**Problem details**. Copy exactly, and only, the lines from the one with "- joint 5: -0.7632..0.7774" to the end of the listing; omit pictures.

**Given information**.
==========
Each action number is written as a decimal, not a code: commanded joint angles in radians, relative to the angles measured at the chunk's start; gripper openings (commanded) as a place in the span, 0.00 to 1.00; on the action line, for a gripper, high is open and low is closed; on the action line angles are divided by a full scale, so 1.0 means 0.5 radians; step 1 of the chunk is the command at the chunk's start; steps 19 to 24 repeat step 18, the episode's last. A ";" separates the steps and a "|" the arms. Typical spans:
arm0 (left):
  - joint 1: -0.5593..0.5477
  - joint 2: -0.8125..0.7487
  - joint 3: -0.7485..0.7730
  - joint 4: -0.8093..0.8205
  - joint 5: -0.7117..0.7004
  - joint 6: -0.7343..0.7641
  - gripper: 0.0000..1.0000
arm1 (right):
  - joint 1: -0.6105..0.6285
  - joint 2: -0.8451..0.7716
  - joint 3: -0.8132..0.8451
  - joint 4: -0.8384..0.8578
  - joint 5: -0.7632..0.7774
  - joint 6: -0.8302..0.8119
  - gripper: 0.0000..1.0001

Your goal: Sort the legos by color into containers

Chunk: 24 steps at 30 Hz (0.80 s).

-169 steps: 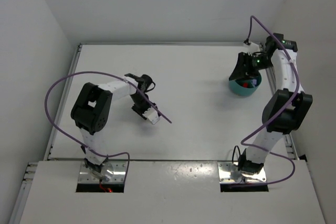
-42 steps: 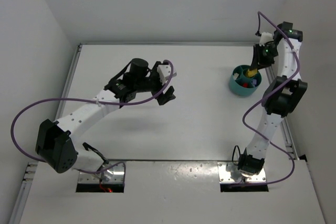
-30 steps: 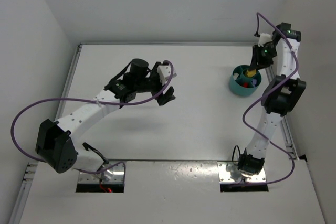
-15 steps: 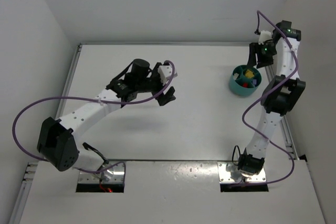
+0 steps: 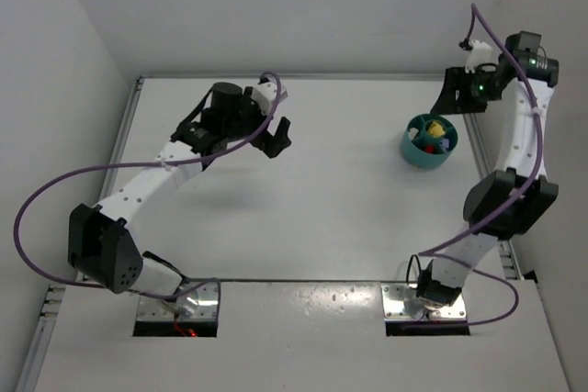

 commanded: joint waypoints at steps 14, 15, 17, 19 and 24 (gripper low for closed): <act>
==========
**Answer box**.
  - joint 5: -0.7632..0.7774
  - joint 6: -0.8302..0.8119
  - gripper: 0.0000..1.0001

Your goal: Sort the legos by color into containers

Chunk: 24 steps at 30 Hz (0.80 s).

-169 steps: 
-42 steps: 
-30 steps: 
-15 steps: 
+0 steps: 

 commanded: joint waypoints at steps 14, 15, 17, 19 and 24 (gripper low for closed): <act>

This response is done.